Access will be determined on a case-by-case basis. In most cases, the impact of an exogenous shock is likely to be larger than the assistance available from the IMF. Therefore, even with appropriate policy adjustment, many low-income countries experiencing shocks may need additional concessional donor assistance, which IMF support can help catalyze.

The conditionality associated with the ESF is tailored to members' needs and circumstances. Under the rapid access component, the member will only need to commit to appropriate policies to address the shock, and in exceptional cases, to take targeted up-front measures. Under the high-access component, an economic program of the same standard as programs under the PRGF will be needed.

Other requirements have been streamlined and made more flexible:

  • The requirement for a member to have a Poverty Reduction Strategy has been dropped, but the ESF will retain a focus on the impact on the poor of the shock and related policies.


  • The ESF can be used flexibly in conjunction with other IMF facilities and instruments.
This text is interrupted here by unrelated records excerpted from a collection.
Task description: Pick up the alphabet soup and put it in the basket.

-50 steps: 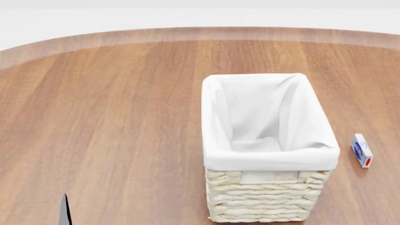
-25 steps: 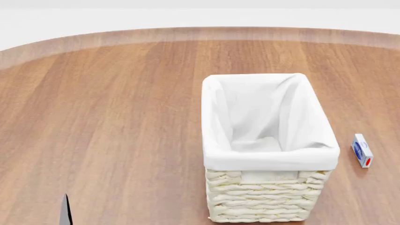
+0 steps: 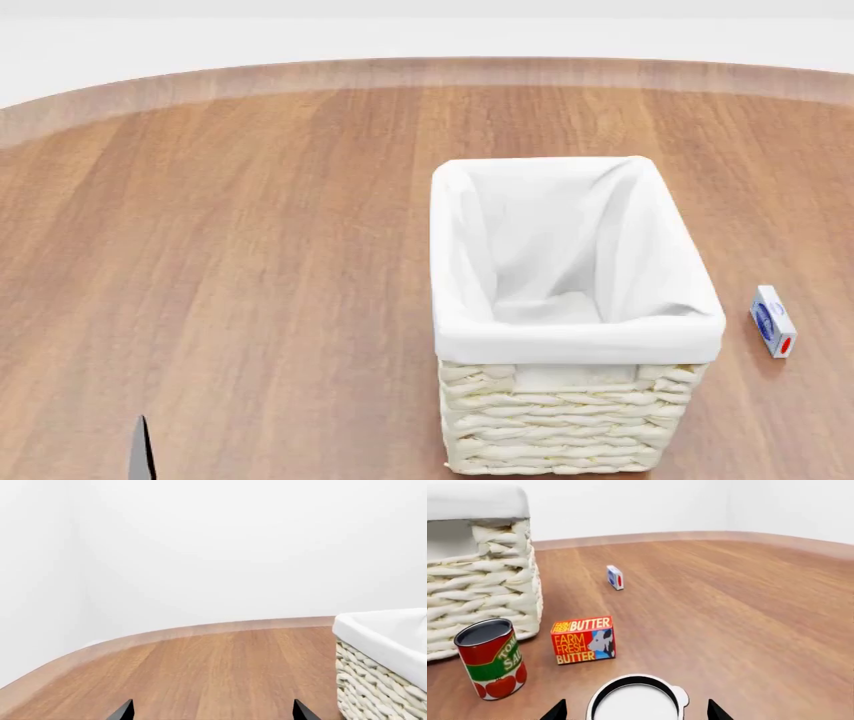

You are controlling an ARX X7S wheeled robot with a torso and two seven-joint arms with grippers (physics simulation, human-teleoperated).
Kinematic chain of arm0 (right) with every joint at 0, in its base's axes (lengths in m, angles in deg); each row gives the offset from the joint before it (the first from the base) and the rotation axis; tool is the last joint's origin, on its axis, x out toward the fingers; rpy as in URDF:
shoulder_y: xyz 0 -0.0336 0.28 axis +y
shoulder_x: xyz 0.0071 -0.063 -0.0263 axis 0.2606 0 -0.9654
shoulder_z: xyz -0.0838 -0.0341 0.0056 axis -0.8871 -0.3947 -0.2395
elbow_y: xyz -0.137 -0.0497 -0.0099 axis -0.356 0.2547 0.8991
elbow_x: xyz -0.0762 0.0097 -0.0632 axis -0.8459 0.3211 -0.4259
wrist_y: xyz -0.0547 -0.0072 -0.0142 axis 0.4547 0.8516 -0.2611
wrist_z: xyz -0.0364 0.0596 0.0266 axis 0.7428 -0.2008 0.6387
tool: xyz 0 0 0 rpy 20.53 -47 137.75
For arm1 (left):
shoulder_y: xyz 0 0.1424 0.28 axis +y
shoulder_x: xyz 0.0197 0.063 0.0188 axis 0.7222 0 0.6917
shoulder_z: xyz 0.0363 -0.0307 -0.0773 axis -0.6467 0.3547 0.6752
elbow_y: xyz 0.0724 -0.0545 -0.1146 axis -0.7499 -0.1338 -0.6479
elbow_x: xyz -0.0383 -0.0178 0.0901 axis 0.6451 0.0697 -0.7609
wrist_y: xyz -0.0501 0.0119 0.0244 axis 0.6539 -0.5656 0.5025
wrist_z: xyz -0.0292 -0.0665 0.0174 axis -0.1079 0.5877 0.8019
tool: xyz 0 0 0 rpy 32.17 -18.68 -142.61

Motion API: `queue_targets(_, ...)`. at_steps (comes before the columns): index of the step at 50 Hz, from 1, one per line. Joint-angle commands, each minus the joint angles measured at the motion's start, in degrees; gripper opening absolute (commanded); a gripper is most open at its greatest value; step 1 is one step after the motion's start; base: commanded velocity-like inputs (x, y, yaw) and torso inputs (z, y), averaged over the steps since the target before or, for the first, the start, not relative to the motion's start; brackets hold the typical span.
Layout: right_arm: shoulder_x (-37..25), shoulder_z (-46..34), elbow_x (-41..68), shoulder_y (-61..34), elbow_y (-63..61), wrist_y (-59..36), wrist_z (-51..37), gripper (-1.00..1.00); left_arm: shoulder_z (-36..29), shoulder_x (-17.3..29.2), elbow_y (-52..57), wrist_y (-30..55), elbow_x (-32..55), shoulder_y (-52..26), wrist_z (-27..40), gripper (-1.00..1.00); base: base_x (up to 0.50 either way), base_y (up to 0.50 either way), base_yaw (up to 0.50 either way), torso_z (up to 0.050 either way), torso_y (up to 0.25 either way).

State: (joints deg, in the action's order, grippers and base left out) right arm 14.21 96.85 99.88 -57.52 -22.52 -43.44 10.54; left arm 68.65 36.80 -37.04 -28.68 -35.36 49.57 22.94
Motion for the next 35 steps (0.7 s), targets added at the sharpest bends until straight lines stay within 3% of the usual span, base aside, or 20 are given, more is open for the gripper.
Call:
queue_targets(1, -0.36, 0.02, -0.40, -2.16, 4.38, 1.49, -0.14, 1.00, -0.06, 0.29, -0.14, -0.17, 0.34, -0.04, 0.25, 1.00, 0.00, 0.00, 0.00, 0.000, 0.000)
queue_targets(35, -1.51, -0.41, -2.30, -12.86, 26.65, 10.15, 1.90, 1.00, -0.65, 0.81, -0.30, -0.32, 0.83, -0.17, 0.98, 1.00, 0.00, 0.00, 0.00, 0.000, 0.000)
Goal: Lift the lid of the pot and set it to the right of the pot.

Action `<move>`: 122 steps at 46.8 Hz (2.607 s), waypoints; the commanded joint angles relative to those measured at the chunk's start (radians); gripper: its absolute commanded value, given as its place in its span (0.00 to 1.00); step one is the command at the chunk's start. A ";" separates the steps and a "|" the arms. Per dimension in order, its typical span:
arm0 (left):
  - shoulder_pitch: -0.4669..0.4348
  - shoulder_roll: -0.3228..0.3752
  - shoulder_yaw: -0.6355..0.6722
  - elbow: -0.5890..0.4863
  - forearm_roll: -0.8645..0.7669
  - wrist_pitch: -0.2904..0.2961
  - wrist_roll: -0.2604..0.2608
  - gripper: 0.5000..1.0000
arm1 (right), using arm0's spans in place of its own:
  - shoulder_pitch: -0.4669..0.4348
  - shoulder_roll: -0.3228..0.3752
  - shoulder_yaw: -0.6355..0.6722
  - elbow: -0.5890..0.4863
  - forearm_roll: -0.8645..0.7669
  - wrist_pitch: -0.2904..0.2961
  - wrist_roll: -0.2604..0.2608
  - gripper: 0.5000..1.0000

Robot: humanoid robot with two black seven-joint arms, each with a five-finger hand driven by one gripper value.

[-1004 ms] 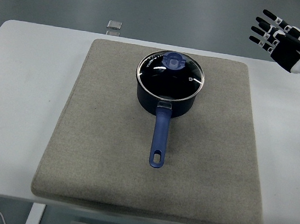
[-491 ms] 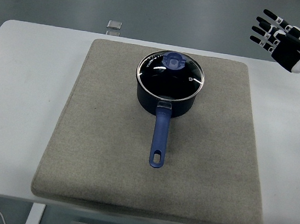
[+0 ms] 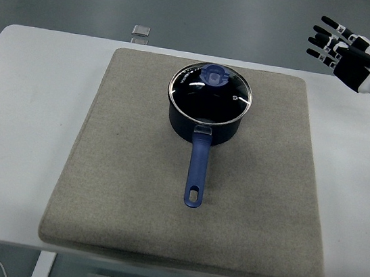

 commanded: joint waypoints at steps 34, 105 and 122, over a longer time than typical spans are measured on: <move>0.000 0.000 0.000 0.000 0.000 0.000 0.000 1.00 | 0.130 0.002 -0.001 0.067 -0.420 0.009 0.001 0.85; 0.000 0.000 0.000 0.000 0.000 0.001 0.000 1.00 | 0.262 0.097 0.056 0.219 -0.784 -0.010 -0.001 0.85; 0.000 0.000 0.000 0.000 0.000 0.000 0.000 1.00 | 0.234 0.068 0.034 0.212 -0.652 -0.014 -0.001 0.85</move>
The rapid-access component can be used concurrently with the Policy Support Instrument (PSI), Emergency Post Conflict Assistance (EPCA), Staff Monitored Programs (SMPs) or, in rare cases, an off-track PRGF. The high-access component can be used concurrently with a PSI. This will assist countries that wish to exit, or "graduate", from continuous engagement under PRGF programs but maintain the positive signal of a non-financial PSI; the ESF can serve as a safety net.

ESF loans are on terms equivalent to the PRGF. They carry an annual interest rate of 0.5 percent, with repayments made semiannually, beginning 5½ years and ending 10 years after the disbursement.

What other emergency lending can the IMF provide?

All IMF member countries can access emergency loans under the Emergency Assistance policy. Such assistance can be provided to countries in post-conflict situations (Emergency Post-Conflict Assistance or EPCA), and countries afflicted by natural disasters (Emergency Natural Disaster Assistance or ENDA). Assistance is also provided under the Compensatory Financing Facility (CFF), which assists countries experiencing either a sudden shortfall in export earnings or an increase in the cost of cereal imports caused by fluctuating world commodity prices; this facility has been little used in recent years. For low-income countries with a PRGF arrangement in place, Fund assistance to members facing shocks can be made available by augmenting the resources available under that arrangement. What distinguishes ESF financing is that it is more concessional than under the Emergency Assistance Policy and the CFF, and can be provided in a more streamlined manner than under a PRGF arrangement.

How is the ESF financed?

Concessional lending under the ESF is administered by the IMF, as trustee, through the PRGF-ESF Trust. The Trust borrows from central banks, governments, and official institutions generally at market-related interest rates, and lends them on a pass-through basis to PRGF-eligible countries. The difference between the market-related interest rate paid to PRGF-ESF Trust lenders and the rate of interest paid by the borrowing members is financed by contributions from bilateral donors and the IMF's own resources. Bilateral donors can earmark contributions of subsidy resources. The ESF financial structure includes an ESF Subsidy Account, which holds resources used exclusively to subsidize ESF loans, and a joint PRGF-ESF Subsidy Account, which contains resources available to subsidize either ESF or PRGF loans.